Las Farc, en cabeza de Timochenko, se comprometen a abolir el secuestro, liberan a varios cautivos y empujan la Marcha Patriótica, un movimiento político y social de carácter civil con evidente arraigo en las zonas de influencia insurgente que enarbola la bandera de la paz. Pero en su lado no hay pleno consenso. El discurso de Iván Márquez es duro y exigente y está acompañado de vistosas acciones en la frontera con Venezuela.

No son solo palabras. En medio de los debates se produce el atentado contra el exministro Fernando Londoño; se desatan reclamos y presiones de las Fuerzas Armadas alrededor del fuero militar, de los fallos de la Justicia y de las condiciones de vida de los oficiales y suboficiales en retiro, y se ensayan maniobras diversas para incubar de nuevo el conflicto entre Colombia y Venezuela a sabiendas de que las tensiones entre los dos países escalan nuestra confrontación interna.

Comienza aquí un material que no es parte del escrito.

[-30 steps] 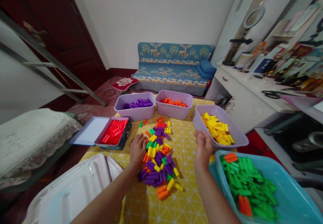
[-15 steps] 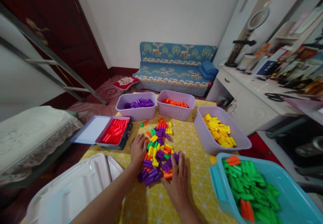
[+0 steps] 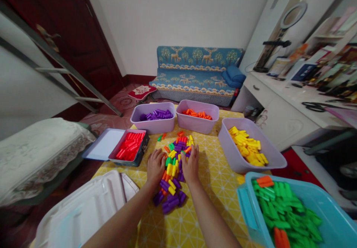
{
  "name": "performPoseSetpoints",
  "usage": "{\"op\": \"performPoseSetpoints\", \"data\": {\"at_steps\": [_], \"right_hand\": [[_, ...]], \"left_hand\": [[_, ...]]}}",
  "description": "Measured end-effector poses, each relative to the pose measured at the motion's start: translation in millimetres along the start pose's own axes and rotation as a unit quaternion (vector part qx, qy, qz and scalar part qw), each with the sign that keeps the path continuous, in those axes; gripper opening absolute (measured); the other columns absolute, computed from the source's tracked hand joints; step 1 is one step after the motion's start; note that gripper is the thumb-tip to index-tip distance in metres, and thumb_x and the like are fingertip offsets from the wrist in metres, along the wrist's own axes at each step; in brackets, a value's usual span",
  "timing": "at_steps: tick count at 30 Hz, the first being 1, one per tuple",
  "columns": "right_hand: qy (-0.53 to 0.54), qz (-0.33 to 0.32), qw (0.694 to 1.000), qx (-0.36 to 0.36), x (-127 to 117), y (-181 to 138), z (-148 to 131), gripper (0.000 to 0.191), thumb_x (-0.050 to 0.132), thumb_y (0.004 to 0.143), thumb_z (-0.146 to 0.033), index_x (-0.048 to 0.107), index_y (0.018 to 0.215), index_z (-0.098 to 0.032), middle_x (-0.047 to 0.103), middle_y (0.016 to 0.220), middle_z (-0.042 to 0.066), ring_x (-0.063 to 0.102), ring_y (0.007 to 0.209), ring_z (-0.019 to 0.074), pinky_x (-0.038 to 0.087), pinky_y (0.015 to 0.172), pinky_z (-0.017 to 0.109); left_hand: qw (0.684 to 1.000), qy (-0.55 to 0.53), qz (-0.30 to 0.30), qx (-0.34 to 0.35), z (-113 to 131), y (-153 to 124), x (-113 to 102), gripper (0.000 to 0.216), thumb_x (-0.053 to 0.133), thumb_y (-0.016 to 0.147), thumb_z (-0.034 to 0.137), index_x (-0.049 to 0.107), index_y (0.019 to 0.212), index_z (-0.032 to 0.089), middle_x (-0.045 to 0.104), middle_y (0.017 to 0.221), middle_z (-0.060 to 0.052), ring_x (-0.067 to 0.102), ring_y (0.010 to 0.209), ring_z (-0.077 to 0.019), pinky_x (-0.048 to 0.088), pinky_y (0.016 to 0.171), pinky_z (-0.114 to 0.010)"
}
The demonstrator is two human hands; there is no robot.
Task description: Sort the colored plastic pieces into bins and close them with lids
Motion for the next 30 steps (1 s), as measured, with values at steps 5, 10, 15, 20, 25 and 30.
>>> {"op": "performPoseSetpoints", "data": {"at_steps": [5, 10, 15, 20, 25, 30], "right_hand": [[0.043, -0.059, 0.995, -0.064, -13.0, -16.0, -4.0, 0.051, 0.037, 0.099, -0.04, 0.042, 0.145, -0.018, 0.049, 0.149, 0.014, 0.043, 0.14, 0.0204, 0.038, 0.115, 0.042], [-0.152, -0.05, 0.986, -0.049, -49.4, -20.5, 43.5, 0.049, 0.029, 0.097, -0.026, 0.052, 0.137, -0.011, 0.053, 0.146, 0.016, 0.042, 0.14, 0.0222, 0.033, 0.117, 0.043], [-0.369, -0.161, 0.915, 0.018, -32.3, -23.4, 52.1, 0.053, 0.033, 0.098, -0.029, 0.043, 0.149, -0.018, 0.034, 0.161, 0.01, 0.023, 0.15, 0.0281, 0.021, 0.118, 0.055], [-0.417, -0.183, 0.89, 0.026, -18.2, -25.5, 33.1, 0.057, 0.032, 0.098, -0.03, 0.035, 0.154, -0.017, 0.025, 0.164, 0.009, 0.019, 0.152, 0.027, 0.016, 0.119, 0.052], [-0.409, -0.157, 0.899, 0.012, -21.3, -24.6, 31.7, 0.055, 0.034, 0.099, -0.034, 0.04, 0.152, -0.019, 0.031, 0.162, 0.007, 0.024, 0.15, 0.0272, 0.019, 0.118, 0.049], [-0.387, -0.131, 0.913, 0.002, -24.4, -22.7, 25.9, 0.053, 0.038, 0.097, -0.033, 0.047, 0.147, -0.017, 0.038, 0.159, 0.01, 0.029, 0.147, 0.0292, 0.022, 0.117, 0.049]], "left_hand": [[1.0, -0.005, 0.0, -0.004, -0.3, -0.3, 0.5, 0.029, 0.044, 0.097, 0.023, 0.07, 0.108, 0.021, 0.063, 0.134, -0.011, 0.051, 0.13, -0.028, 0.038, 0.112, -0.053], [1.0, -0.007, 0.0, -0.002, -1.7, -0.7, 2.3, 0.03, 0.044, 0.096, 0.023, 0.071, 0.108, 0.022, 0.063, 0.134, -0.01, 0.05, 0.131, -0.0279, 0.037, 0.113, -0.053], [1.0, -0.01, -0.002, -0.002, -2.4, 0.2, 2.4, 0.03, 0.044, 0.096, 0.024, 0.071, 0.109, 0.021, 0.063, 0.134, -0.011, 0.051, 0.131, -0.0291, 0.039, 0.112, -0.052], [1.0, -0.015, 0.006, -0.001, -2.6, 0.3, 1.5, 0.03, 0.044, 0.096, 0.025, 0.072, 0.108, 0.022, 0.064, 0.134, -0.01, 0.052, 0.131, -0.0282, 0.038, 0.112, -0.052], [0.998, -0.062, 0.014, -0.004, -6.2, -0.2, 0.1, 0.035, 0.042, 0.098, 0.031, 0.068, 0.118, 0.02, 0.065, 0.131, -0.011, 0.055, 0.127, -0.0264, 0.038, 0.113, -0.05], [0.987, -0.148, 0.012, -0.058, -12.1, 9.0, -2.8, 0.038, 0.043, 0.097, 0.036, 0.068, 0.12, 0.019, 0.069, 0.124, -0.01, 0.06, 0.119, -0.0258, 0.043, 0.107, -0.046]]}}
Point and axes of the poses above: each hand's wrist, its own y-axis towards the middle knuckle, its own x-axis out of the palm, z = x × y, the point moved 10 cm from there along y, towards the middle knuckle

No voy a gastar palabras llamando a los extremos a que le den una oportunidad a la salida negociada. Solo quiero recordarles verdades muy dolorosas. Solo quiero mostrar en el corto espacio de esta columna que la salida militar fracasó total y definitivamente y quienes la intentaron no tienen la más mínima autoridad moral para seguir proclamándola.

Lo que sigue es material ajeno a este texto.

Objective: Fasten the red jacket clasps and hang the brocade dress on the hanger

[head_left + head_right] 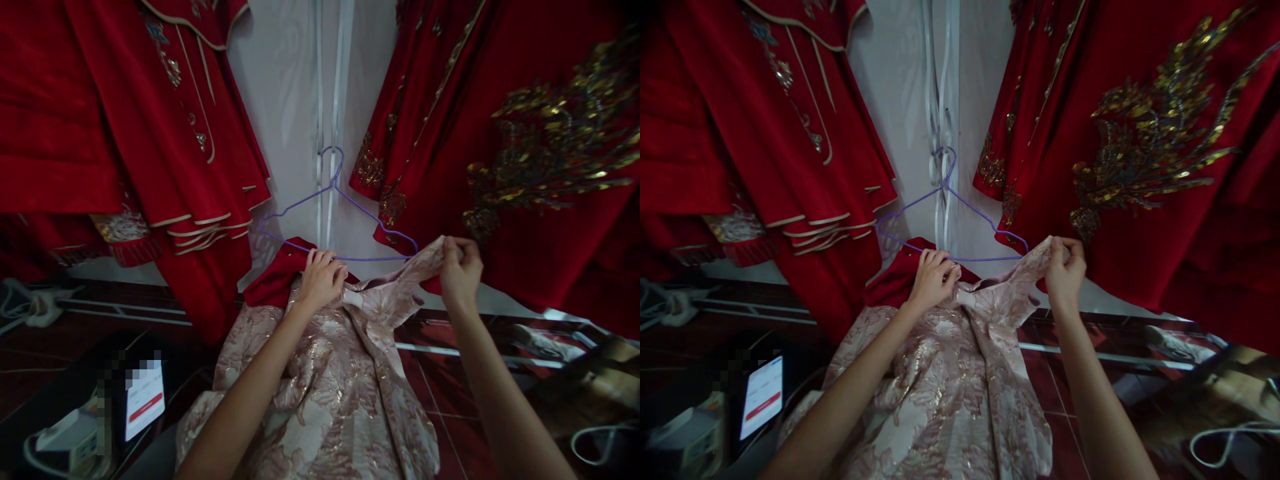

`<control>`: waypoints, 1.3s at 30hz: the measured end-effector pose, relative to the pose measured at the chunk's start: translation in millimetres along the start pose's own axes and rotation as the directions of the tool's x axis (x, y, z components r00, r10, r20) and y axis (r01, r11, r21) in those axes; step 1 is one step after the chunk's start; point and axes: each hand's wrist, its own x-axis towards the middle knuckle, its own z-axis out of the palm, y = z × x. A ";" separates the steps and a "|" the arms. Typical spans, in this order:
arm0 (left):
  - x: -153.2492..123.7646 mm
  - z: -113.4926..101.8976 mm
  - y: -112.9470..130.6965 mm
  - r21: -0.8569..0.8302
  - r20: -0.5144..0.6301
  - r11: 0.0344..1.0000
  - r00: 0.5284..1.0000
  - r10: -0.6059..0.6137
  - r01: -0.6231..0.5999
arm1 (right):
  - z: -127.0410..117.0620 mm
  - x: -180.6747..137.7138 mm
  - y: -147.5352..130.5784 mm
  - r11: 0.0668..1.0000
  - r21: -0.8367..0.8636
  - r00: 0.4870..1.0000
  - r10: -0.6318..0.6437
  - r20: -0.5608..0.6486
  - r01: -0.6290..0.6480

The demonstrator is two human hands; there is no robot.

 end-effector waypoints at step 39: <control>20.2 -37.0 -139.4 -0.588 -0.188 0.745 0.843 -0.505 0.316 | 76.4 64.7 -29.1 0.978 0.040 0.835 -0.194 0.514 0.202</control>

Les fracasó a las Farc, que a mediados de los noventa se lanzaron a construir grandes unidades militares y campamentos inmensos, a tomar bases fijas del Ejército e importantes cascos urbanos, a rodear a Bogotá con 11 frentes, a intensificar la confrontación en el sur y a crear un escenario de guerra en la costa norte. Querían formar un ejército y tenían la ilusión de que la población urbana se levantaría para acompañarlos en la toma del poder.

Con esa quimera desecharon las negociaciones del Caguán. Todo se les vino al suelo en el primer lustro del siglo XXI con un costo incalculable en vidas de combatientes y de civiles. Regresaron a las unidades pequeñas, móviles, dispersas, letales para la fuerza pública y con una capacidad enorme de perturbación de importantes zonas del país, pero sin posibilidad alguna de llegar al poder mediante la acción armada.

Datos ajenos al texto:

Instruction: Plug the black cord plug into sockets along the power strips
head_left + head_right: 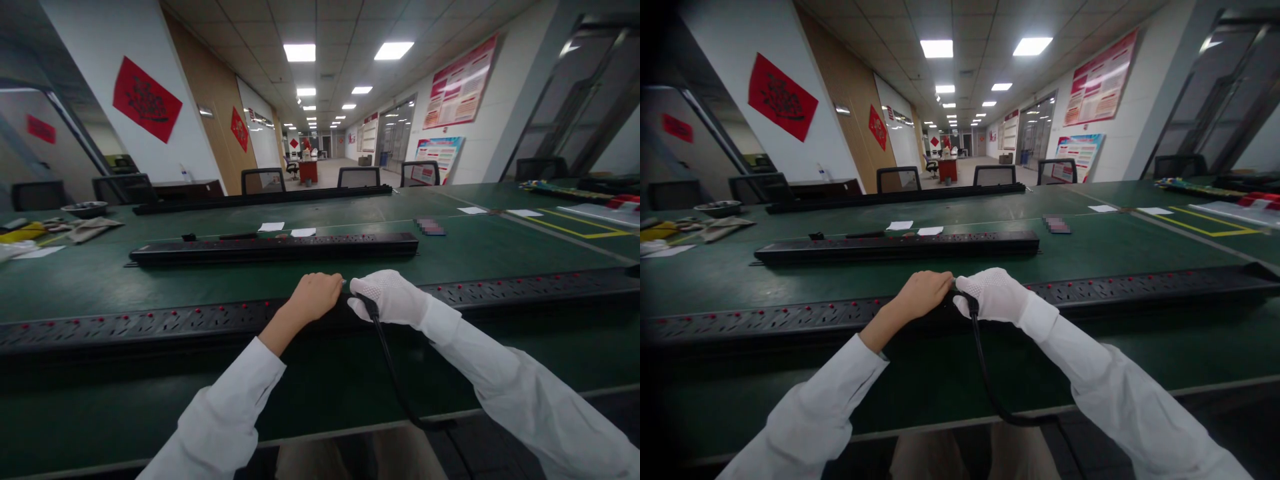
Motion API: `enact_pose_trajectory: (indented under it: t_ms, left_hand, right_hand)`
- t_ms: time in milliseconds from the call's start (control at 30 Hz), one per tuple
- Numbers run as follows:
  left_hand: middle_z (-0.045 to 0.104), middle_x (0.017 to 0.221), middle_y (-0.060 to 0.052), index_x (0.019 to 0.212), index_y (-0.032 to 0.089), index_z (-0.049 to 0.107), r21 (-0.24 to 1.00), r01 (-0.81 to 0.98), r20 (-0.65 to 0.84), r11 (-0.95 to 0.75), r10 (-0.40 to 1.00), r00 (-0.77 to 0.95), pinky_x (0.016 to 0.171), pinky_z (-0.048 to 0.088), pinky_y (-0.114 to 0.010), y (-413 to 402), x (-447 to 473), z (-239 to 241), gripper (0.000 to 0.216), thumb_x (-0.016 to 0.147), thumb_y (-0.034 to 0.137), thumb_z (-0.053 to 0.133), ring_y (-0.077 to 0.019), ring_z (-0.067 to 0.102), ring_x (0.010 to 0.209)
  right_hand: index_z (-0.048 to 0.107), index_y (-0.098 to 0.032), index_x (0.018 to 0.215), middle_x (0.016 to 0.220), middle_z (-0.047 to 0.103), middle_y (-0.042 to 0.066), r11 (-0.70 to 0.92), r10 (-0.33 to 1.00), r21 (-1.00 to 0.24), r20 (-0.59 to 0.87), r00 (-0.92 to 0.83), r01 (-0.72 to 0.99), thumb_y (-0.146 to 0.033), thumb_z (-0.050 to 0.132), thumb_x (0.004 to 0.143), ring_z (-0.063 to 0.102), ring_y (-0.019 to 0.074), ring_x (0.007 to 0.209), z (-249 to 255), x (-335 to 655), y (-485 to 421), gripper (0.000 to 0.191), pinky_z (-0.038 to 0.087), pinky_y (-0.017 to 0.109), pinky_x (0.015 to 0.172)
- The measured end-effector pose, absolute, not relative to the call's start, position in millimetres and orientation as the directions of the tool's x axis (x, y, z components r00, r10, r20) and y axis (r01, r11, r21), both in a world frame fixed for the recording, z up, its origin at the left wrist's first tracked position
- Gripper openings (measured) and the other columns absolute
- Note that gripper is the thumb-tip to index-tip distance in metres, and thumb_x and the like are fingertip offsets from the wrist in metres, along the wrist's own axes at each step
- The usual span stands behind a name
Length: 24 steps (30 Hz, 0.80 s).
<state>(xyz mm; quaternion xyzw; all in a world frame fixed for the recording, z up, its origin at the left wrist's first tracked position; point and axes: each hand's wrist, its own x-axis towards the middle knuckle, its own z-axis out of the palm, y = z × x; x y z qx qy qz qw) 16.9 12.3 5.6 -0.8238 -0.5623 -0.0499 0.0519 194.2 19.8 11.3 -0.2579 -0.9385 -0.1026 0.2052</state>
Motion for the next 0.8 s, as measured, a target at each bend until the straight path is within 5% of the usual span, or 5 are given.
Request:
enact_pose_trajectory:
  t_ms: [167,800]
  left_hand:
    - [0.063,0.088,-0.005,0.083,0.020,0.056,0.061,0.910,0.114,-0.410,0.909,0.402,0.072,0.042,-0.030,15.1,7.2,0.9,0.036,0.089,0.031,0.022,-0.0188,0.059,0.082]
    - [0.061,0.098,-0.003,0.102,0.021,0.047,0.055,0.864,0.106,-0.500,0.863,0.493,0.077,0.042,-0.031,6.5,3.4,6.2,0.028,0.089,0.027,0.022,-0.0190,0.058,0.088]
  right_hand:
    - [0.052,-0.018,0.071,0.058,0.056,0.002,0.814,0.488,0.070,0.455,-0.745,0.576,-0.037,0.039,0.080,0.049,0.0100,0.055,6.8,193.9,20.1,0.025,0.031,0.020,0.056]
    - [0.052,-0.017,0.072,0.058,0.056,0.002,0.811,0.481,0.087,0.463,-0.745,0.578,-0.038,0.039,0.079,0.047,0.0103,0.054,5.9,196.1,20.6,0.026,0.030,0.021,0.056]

Le fracasó a Uribe, que ilusionó al país con la liquidación total de la guerrilla. Para ello duplicó la fuerza pública, que saltó a 470.000 efectivos. Elevó la inversión en defensa a 5 puntos del PIB, una cifra escandalosa de más de 21.000 millones de dólares, dados los 429.500 millones de dólares que registró el PIB en 2011. Se abrazó a Bush y puso la política exterior a girar alrededor de su apuesta militar lesionando gravemente la relación con los vecinos suramericanos. Envileció al Ejército con los falsos positivos.

Obtuvo resonantes triunfos sobre las guerrillas. No hay duda. Las contuvo. Las redujo. Pero están vivas y muy lejos de la desaparición. En el último tramo de su mandato engañó al país proclamando el fin del fin de las guerrillas cuando era evidente que estaban en un habilidoso proceso de reorganización y reactivación.Si las corrientes de Uribe y Márquez se imponen en este momento, solo tendremos más muerte y más dolor tras la vana ilusión de un triunfo militar.